The team working on the City of Houston Blighted Properties project. Photo by College of Agriculture and Life Sciences
The team working on the City of Houston Blighted Properties project. Photo by College of Agriculture and Life Sciences

HOUSTON –Two members of the Department of Entomology’s Knowledge Engineering Laboratory received an award during a recent event held for developers.

The five member team came up with a solution to help the city of Houston with improving an information system dealing with blighted properties during the annual City of Houston Open Invitational Hackathon in early June.

Reza Hosseini working on an application. Photo by Rob Williams
Reza Hosseini working on an application. Photo by Rob Williams

The team consisted of KEL members Reza Teshnizi  and Elvis Takow, as well as Biological and Agricultural Engineering grad student Rahuveer Modala City of Stafford staff member and former TAMU student Jonathan Farmer, and Frank Bracco, employee of the City of Houston. Their application “City of Houston Blighted Properties” was one of several winning entries that were selected during the competition.

The team’s goal for the project was to help the city to find a better way to deliver information to Houstonians about properties that may be deemed as blighted by the city.
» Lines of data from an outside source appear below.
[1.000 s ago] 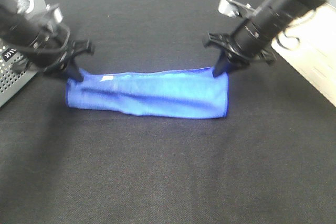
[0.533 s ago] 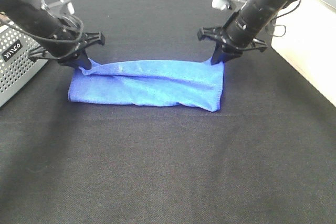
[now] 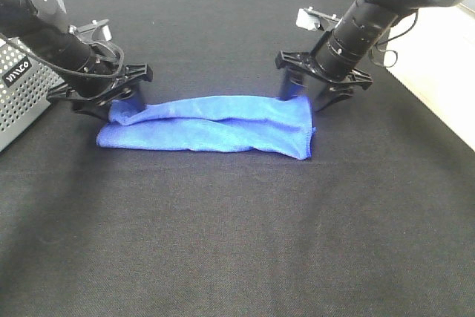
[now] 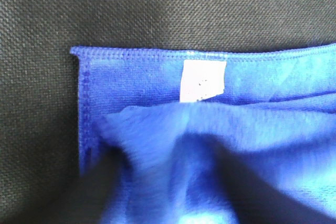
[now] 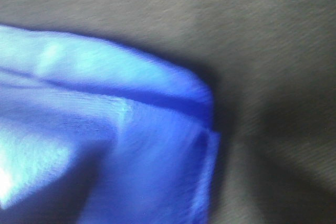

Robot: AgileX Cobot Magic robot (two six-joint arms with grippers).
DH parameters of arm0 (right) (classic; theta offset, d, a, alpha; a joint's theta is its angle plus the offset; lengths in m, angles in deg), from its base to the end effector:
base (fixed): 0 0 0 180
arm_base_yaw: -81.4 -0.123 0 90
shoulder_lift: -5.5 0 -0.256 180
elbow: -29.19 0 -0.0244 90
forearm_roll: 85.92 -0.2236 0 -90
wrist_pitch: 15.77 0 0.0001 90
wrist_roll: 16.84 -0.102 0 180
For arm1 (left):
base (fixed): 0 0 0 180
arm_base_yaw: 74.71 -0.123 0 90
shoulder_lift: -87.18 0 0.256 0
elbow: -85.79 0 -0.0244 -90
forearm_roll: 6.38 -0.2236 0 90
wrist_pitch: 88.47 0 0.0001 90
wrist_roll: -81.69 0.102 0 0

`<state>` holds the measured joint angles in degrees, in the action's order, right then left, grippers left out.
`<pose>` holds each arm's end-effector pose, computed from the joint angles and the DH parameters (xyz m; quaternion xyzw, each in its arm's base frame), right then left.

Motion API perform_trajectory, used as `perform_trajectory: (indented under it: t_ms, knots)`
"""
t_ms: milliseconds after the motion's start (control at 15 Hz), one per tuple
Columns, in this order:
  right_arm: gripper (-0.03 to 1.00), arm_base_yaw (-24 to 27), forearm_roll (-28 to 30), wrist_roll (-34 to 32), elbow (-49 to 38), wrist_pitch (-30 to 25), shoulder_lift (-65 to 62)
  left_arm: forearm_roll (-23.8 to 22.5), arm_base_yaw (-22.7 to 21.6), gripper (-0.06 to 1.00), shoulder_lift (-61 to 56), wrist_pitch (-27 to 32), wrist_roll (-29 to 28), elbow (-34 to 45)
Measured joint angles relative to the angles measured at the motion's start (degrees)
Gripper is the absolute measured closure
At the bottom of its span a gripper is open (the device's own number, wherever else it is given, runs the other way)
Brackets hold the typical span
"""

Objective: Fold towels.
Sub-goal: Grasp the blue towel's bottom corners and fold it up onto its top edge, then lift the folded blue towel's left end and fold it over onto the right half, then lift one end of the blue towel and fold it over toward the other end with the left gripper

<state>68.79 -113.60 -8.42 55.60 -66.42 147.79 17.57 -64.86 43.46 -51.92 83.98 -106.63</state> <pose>0.4233 0.1323 0.1129 -0.0492 0.9716 0.2055 0.1064 0.4109 -0.0964 0.1038 -0.0405 0.9737 -0.1608 0.1562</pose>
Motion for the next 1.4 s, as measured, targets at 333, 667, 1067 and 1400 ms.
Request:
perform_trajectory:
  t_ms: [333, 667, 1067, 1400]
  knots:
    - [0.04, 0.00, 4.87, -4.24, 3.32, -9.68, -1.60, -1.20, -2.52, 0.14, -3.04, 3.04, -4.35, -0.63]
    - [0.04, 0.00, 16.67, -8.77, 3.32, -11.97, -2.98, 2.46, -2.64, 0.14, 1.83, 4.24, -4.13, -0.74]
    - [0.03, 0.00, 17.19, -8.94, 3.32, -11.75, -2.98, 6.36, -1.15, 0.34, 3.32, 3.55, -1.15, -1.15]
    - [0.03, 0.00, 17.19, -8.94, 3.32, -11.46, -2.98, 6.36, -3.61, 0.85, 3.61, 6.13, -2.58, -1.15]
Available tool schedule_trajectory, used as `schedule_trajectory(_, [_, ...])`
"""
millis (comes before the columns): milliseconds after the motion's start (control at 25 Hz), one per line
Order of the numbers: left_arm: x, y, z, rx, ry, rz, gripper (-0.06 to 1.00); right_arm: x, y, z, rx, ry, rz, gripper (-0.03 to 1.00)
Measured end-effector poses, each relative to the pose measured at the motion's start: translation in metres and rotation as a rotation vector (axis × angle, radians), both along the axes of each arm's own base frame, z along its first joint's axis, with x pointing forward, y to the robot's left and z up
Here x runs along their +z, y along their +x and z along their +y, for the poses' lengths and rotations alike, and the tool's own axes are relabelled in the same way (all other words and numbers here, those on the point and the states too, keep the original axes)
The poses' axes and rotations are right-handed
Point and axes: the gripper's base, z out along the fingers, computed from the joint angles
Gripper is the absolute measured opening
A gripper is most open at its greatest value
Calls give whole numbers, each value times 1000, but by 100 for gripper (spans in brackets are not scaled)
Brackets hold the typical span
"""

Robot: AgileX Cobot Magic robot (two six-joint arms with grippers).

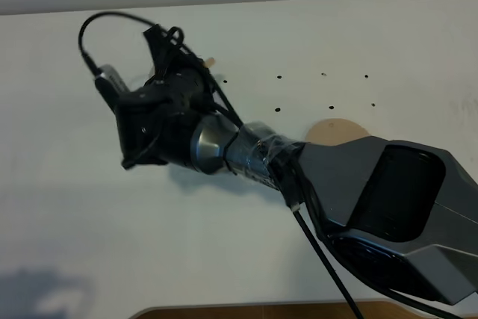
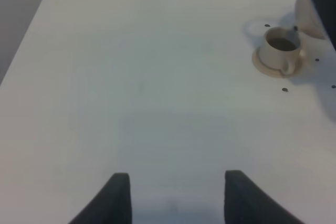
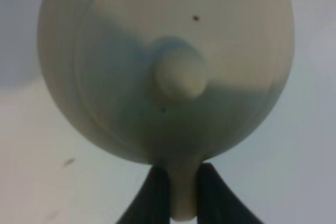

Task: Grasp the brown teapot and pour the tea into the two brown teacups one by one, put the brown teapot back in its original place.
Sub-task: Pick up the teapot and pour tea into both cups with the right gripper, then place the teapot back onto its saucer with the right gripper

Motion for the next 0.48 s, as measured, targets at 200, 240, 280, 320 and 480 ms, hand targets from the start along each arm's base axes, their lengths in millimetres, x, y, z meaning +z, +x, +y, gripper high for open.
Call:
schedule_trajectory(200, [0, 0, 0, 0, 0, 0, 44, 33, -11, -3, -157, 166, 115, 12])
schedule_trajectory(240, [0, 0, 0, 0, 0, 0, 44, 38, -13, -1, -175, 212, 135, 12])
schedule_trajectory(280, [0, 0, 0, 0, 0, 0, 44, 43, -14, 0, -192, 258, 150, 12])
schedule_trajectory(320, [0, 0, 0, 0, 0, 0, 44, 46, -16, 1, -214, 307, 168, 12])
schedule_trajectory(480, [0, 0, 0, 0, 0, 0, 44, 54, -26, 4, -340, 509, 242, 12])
The prototype project features a special website featuring geographic information systems to help pinpoint the location, type of property, and which violations the property is being flagged for.

“The application allows citizens to gather information about Houston’s blighted properties, which are commercial or residential premises, which have been declared vacant, uninhabitable and hazardous,” he said. “The application also allows citizens and council members a more proactive way to see what’s going in their neighborhood.”

Takow said that the website is still in the prototype stage and still needs to have further testing and changes, as well as be reviewed by the city before it goes live.

Takow is a Ph.D. candidate from the Ecosystem Science and Management department and Teshnizi is a Master’s student in Computer Science.

The Hackathon event helps to engage developers, to help solve the city’s information technology problems through applications and help build the city’s overall technology infrastructure and expand its base into information technology to solve complex problems.

The event was sponsored by the Boniuk Foundation and was part of the National Day of Civic Hacking, which is an event to raise awareness of civic innovation.